» Problem to work on:
Leave out the pictures, and write out exactly the lines from the beginning of the material to the line holding "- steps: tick", that line included, and nothing else.

» Exercise materials:
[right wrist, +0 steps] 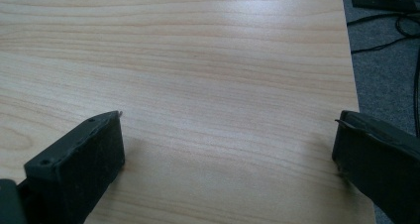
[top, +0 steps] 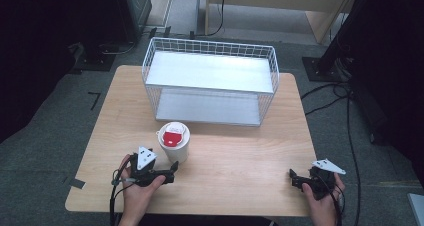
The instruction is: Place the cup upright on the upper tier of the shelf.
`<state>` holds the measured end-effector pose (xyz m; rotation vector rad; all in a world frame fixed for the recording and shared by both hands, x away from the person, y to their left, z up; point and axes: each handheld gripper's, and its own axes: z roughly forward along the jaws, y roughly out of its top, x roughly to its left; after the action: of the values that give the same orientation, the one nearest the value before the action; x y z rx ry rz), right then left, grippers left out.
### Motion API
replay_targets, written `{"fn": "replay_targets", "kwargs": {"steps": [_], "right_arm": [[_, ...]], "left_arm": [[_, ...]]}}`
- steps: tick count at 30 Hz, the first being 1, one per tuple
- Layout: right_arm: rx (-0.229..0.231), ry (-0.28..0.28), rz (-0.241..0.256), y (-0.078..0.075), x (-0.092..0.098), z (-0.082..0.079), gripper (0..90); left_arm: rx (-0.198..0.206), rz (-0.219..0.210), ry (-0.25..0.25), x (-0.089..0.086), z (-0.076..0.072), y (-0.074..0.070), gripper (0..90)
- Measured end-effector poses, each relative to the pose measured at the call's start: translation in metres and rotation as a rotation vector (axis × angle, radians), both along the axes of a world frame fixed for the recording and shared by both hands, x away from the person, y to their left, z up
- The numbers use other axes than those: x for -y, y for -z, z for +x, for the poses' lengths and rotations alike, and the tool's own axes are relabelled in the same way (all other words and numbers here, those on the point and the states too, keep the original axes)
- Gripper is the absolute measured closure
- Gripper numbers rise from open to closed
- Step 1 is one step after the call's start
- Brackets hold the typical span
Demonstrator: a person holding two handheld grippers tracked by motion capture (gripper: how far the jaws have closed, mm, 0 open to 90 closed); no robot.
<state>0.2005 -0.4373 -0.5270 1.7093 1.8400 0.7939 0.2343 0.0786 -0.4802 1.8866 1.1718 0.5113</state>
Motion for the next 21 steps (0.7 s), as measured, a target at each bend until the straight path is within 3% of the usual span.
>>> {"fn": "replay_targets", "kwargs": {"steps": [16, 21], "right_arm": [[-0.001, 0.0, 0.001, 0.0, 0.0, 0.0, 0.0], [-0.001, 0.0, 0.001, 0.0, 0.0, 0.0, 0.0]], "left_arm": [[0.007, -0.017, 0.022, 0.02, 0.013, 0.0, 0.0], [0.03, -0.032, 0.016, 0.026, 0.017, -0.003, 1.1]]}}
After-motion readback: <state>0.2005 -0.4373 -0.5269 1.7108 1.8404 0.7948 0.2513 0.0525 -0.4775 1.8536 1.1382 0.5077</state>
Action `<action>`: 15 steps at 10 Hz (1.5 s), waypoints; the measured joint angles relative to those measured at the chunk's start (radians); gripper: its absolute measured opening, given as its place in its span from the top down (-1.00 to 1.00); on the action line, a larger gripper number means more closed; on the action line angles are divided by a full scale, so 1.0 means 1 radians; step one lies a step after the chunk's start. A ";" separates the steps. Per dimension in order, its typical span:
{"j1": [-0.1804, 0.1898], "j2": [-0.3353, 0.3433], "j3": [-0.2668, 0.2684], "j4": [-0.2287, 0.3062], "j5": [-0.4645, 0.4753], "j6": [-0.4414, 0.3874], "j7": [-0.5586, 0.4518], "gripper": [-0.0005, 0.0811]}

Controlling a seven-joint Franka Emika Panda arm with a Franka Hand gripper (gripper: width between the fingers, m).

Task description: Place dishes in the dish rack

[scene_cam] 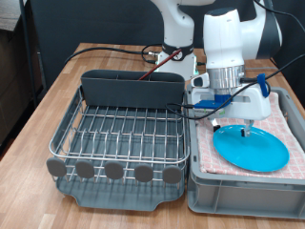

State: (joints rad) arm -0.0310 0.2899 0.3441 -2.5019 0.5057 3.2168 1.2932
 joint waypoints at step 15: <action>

» Response area:
[right wrist, +0 steps] 
[top, +0 steps] 
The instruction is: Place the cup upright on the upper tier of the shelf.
`<state>` holds the measured end-effector pose (xyz m; rotation vector rad; all in a world frame fixed for the recording and shared by both hands, x away from the person, y to their left, z up; point and axes: each handheld gripper's, and its own axes: z roughly forward along the jaws, y roughly out of its top, x roughly to its left; after the action: of the values that give the same orientation, the one nearest the value before the action; x y z rx ry rz), right then left, grippers left out.
### Motion API
replay_targets, written `{"fn": "replay_targets", "kwargs": {"steps": [_], "right_arm": [[_, ...]], "left_arm": [[_, ...]]}}`
- steps: tick count at 30 Hz, the first being 1, one per tuple

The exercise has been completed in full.